* **Work instruction**
Output the entries below unchanged, except for the pictures.

* **Given data**
● ● ● ●

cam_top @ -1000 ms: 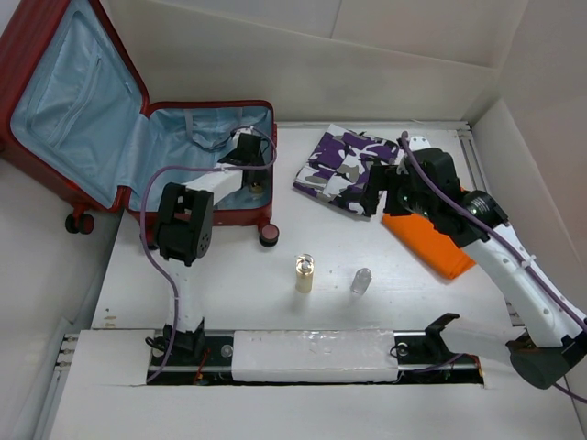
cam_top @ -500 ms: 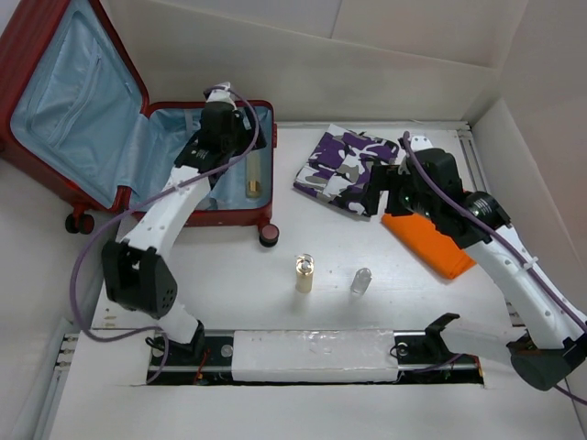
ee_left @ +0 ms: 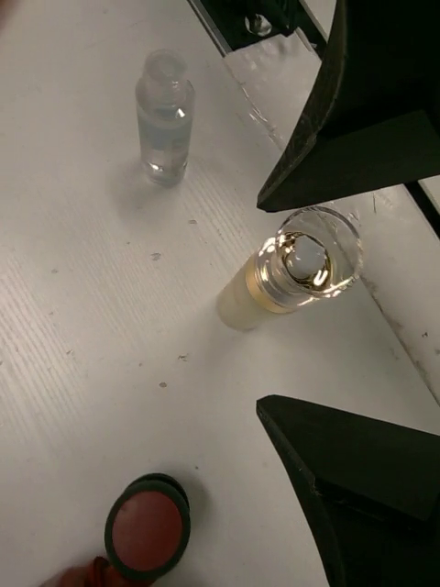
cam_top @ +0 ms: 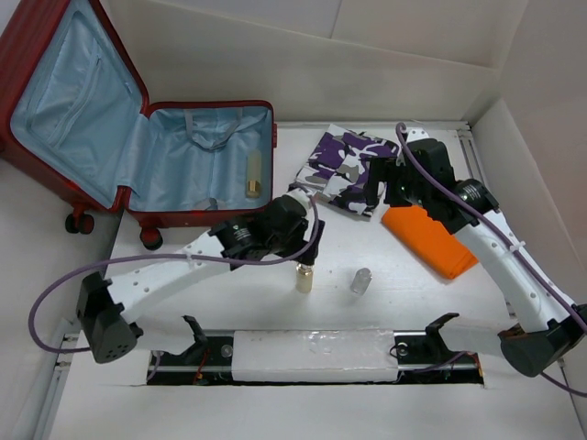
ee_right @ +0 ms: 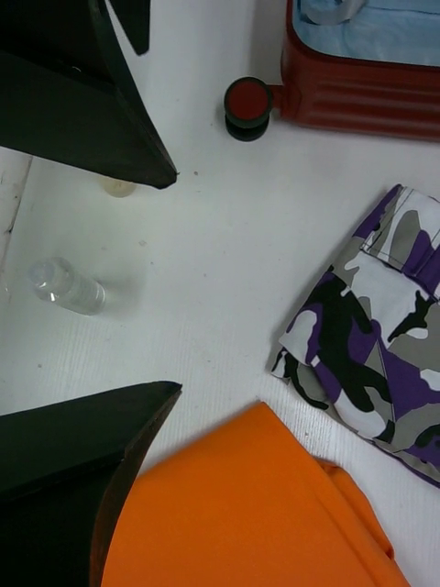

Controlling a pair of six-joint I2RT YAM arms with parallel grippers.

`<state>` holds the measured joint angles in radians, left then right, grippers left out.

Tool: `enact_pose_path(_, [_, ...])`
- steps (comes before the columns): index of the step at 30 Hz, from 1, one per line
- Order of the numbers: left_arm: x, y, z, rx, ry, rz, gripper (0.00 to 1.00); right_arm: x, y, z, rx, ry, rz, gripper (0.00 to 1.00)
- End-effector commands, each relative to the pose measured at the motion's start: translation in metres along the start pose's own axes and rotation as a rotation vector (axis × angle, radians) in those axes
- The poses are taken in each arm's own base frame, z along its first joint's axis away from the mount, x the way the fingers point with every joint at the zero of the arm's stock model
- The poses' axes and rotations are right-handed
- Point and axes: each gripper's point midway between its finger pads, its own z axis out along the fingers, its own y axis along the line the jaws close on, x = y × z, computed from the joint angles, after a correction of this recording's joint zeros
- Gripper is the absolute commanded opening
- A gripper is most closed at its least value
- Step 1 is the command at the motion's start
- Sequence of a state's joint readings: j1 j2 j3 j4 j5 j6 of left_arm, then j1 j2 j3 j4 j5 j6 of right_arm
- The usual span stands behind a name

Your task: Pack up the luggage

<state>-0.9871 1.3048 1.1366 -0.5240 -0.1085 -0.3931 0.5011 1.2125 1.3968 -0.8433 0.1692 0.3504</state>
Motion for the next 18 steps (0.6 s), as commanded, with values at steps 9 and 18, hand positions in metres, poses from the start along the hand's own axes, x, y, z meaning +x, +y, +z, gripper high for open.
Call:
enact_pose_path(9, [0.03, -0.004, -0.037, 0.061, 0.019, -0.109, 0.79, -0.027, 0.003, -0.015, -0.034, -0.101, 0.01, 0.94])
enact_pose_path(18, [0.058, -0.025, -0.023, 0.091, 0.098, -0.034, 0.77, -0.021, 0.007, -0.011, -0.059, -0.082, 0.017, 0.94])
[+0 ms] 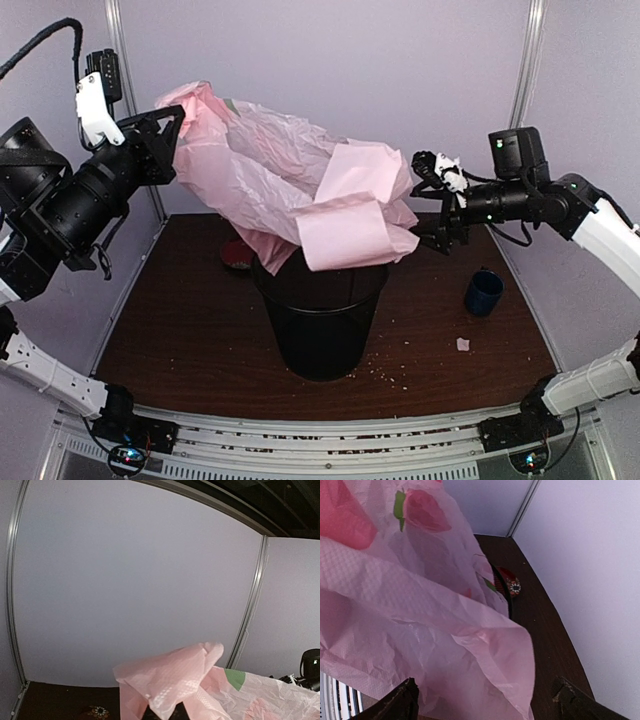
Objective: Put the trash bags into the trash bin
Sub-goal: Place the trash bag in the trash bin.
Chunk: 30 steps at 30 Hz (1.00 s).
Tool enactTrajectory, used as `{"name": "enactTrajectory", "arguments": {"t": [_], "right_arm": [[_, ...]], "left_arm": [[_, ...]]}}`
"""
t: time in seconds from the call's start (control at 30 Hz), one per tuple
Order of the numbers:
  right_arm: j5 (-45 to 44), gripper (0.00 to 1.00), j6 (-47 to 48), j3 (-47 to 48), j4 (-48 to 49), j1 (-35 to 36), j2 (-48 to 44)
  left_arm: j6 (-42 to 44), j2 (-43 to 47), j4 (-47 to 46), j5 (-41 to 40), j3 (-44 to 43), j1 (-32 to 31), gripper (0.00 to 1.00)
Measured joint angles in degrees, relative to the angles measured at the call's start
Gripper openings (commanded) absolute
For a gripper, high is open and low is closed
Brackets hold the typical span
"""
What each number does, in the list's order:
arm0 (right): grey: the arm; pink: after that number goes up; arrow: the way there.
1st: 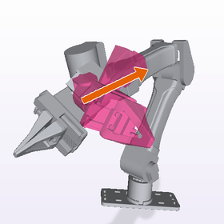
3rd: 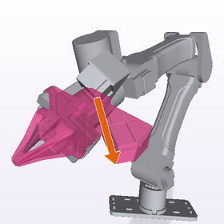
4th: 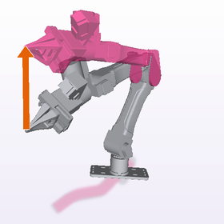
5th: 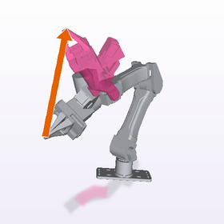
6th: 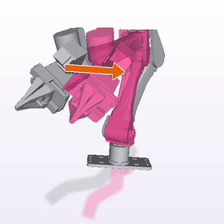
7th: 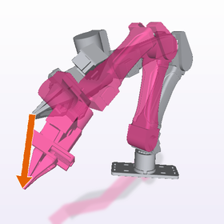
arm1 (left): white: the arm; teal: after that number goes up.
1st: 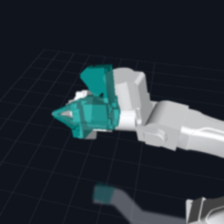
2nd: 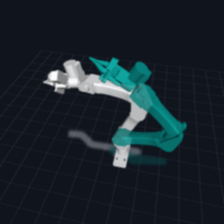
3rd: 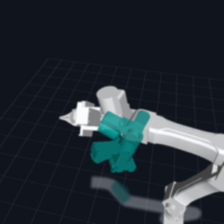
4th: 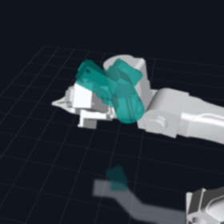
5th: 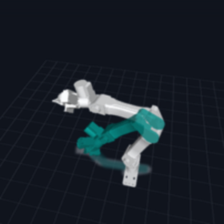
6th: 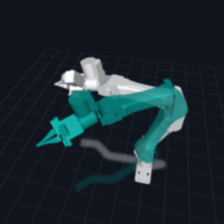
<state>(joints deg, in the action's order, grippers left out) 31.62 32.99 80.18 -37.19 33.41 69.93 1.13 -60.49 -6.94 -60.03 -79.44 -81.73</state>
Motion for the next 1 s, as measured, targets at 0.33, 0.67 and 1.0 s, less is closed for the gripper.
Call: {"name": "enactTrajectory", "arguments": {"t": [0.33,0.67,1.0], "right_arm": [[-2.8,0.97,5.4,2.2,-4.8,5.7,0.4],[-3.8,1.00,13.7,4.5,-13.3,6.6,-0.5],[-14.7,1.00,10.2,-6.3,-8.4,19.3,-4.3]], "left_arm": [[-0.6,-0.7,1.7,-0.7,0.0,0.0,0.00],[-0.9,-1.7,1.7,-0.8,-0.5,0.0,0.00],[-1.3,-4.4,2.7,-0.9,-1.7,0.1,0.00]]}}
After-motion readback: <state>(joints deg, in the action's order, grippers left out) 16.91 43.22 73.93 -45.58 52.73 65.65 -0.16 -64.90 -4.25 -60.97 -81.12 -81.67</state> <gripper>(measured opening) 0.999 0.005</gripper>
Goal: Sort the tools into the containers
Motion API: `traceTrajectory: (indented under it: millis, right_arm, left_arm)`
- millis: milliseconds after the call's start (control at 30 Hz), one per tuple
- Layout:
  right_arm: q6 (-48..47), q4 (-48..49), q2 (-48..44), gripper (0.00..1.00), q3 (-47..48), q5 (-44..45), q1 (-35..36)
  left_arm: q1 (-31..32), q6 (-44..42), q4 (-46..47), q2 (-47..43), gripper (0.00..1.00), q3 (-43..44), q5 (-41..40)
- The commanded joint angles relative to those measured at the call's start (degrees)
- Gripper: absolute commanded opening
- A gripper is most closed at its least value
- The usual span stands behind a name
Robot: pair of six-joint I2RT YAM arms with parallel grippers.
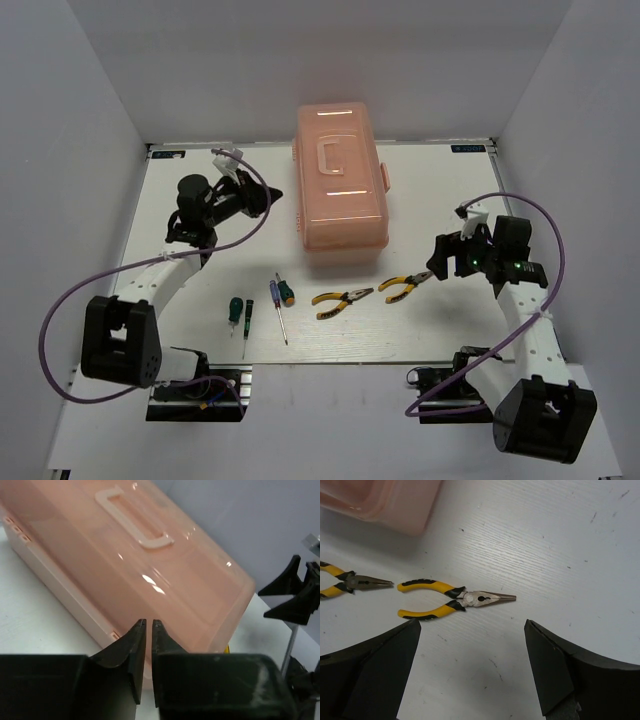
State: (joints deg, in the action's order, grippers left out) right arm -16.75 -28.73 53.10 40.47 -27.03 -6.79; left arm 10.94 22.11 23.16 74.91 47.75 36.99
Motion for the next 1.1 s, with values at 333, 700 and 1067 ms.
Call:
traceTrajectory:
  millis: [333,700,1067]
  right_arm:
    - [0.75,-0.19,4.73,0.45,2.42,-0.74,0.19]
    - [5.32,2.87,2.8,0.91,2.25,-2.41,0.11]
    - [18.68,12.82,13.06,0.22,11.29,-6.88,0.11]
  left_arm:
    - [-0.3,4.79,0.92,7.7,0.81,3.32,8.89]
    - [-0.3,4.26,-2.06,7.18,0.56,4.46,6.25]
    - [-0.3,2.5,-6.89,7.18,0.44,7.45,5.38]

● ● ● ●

* **Written solution**
cam_top @ -1000 ms: 
cam_top @ -500 ms: 
ee_left @ +0 ms: 
cam_top @ +0 ms: 
ee_right @ +0 ms: 

Controlling a pair of six-joint I2RT YAM arms with parallel grippers.

`<state>` holds the measured joint angles in radians, left then right, grippers left out.

Tool: `enact_pose_path(_, [_, ...])`
- steps (comes before the columns): index of the step at 30 Hz, from 1, one per line
- Order of the numbers: left_arm: x, y, z, rx, ry, rz, gripper (0.00 to 1.00); right_arm: x, y, z, rx, ry, rz, gripper (0.00 to 1.00)
- End-effector commands, each relative to the pose measured at the motion's start: translation in metres along the start pose's own axes and rotation as a rotation vector (axis × angle, radians) in those axes
- The poses are taken in each arm's own base frame, z along its first joint's axis away from the mount, x the way the fingers point with every joint at the zero of the arm's stock model
- The poses' axes and rotations are right-handed
- Point and axes: each gripper's point midway between its finger pads, its own z axis out along the fingers, its own y axis along the line the jaws close on, x = y × z, computed from the joint angles, after a correction of this recording's joint zeros
- Gripper is the absolute commanded opening
- A gripper is most closed at its least value
- Step 1 is the command at the motion's start
- Sequence of a state's joint readings: j1 j2 j3 j4 j5 j6 of left_arm, then j1 j2 j3 j4 j5 j6 of right_arm
- The usual span stands behind a name

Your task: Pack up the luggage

<state>-0.9871 1.3048 1.1366 -0.5240 -0.1085 -0.3931 0.5011 1.2125 1.3968 -0.8433 0.1692 0.3504</state>
Motion for the next 18 steps (0.6 s), as commanded, with values at steps 9 and 18, hand positions in metres, poses from the start along the hand's own axes, x, y, z meaning +x, +y, +z, gripper high for open.
Call:
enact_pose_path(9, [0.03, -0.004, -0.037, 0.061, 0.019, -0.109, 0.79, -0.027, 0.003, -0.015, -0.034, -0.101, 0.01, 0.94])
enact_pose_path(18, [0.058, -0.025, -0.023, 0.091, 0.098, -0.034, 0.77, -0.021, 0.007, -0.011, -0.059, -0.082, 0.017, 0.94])
[+0 ms] 
Objective: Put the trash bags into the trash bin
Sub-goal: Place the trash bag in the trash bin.
Chunk: 30 steps at 30 Hz (1.00 s).
Tool enactTrajectory, used as `{"name": "enactTrajectory", "arguments": {"t": [_], "right_arm": [[_, ...]], "left_arm": [[_, ...]]}}`
"""
t: time in seconds from the call's start (control at 30 Hz), one per tuple
Order of the numbers:
  right_arm: j5 (-45 to 44), gripper (0.00 to 1.00), j6 (-47 to 48), j3 (-47 to 48), j4 (-48 to 49), j1 (-35 to 36), j2 (-48 to 44)
  left_arm: j6 (-42 to 44), j2 (-43 to 47), j4 (-47 to 46), j5 (-41 to 40), j3 (-44 to 43), j1 (-32 to 31), gripper (0.00 to 1.00)
Measured joint angles in degrees, relative to the angles measured at the call's start
Gripper openings (commanded) absolute
For a gripper, high is open and low is closed
Brackets hold the typical span
"""
What each number does, in the list's order:
arm0 (right): grey: the arm; pink: after that number goes up; arrow: the way there.
1st: 
3rd: 
4th: 
5th: 
6th: 
7th: 
arm1 (left): white: the arm; teal: after that number goes up.
1st: 
2nd: 
3rd: 
4th: 
5th: 
6th: 
<state>(joints deg, in the action's order, grippers left out) 31.62 32.99 80.18 -37.19 33.41 69.93 1.13 -60.49 -6.94 -60.03 -79.44 -81.73</state>
Motion for the next 1 s, as measured, targets at 0.33, 0.67 and 1.0 s, less is closed for the gripper.
Call: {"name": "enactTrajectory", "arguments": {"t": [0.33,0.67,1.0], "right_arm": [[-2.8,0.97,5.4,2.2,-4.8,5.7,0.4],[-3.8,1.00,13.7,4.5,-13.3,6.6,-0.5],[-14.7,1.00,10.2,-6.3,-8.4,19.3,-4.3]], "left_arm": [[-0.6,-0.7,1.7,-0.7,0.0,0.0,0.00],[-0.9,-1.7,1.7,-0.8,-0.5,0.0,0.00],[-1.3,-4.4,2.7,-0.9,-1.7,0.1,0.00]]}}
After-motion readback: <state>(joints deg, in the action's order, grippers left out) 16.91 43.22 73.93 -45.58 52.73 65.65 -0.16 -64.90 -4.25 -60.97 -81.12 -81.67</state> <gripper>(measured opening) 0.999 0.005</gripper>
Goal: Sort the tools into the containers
Motion API: `traceTrajectory: (indented under it: millis, right_arm, left_arm)`
- millis: milliseconds after the call's start (control at 30 Hz), one per tuple
- Layout:
  right_arm: q6 (-48..47), q4 (-48..49), q2 (-48..44), gripper (0.00..1.00), q3 (-47..48), q5 (-44..45), q1 (-35..36)
  left_arm: q1 (-31..32), q6 (-44..42), q4 (-46..47), q2 (-47..43), gripper (0.00..1.00), q3 (-43..44), q5 (-41..40)
- The commanded joint angles relative to those measured at the call's start (degrees)
- Gripper: absolute commanded opening
- A gripper is most closed at its least value
- The usual span stands behind a name
Robot: pair of six-joint I2RT YAM arms with parallel grippers.
State: (joints deg, in the action's order, grippers left out) right arm -16.75 -28.73 53.10 40.47 -27.03 -6.79; left arm 10.94 22.11 23.16 74.91 47.75 36.99
Motion for the next 1.1 s, with values at 333, 700 and 1067 ms.
Call:
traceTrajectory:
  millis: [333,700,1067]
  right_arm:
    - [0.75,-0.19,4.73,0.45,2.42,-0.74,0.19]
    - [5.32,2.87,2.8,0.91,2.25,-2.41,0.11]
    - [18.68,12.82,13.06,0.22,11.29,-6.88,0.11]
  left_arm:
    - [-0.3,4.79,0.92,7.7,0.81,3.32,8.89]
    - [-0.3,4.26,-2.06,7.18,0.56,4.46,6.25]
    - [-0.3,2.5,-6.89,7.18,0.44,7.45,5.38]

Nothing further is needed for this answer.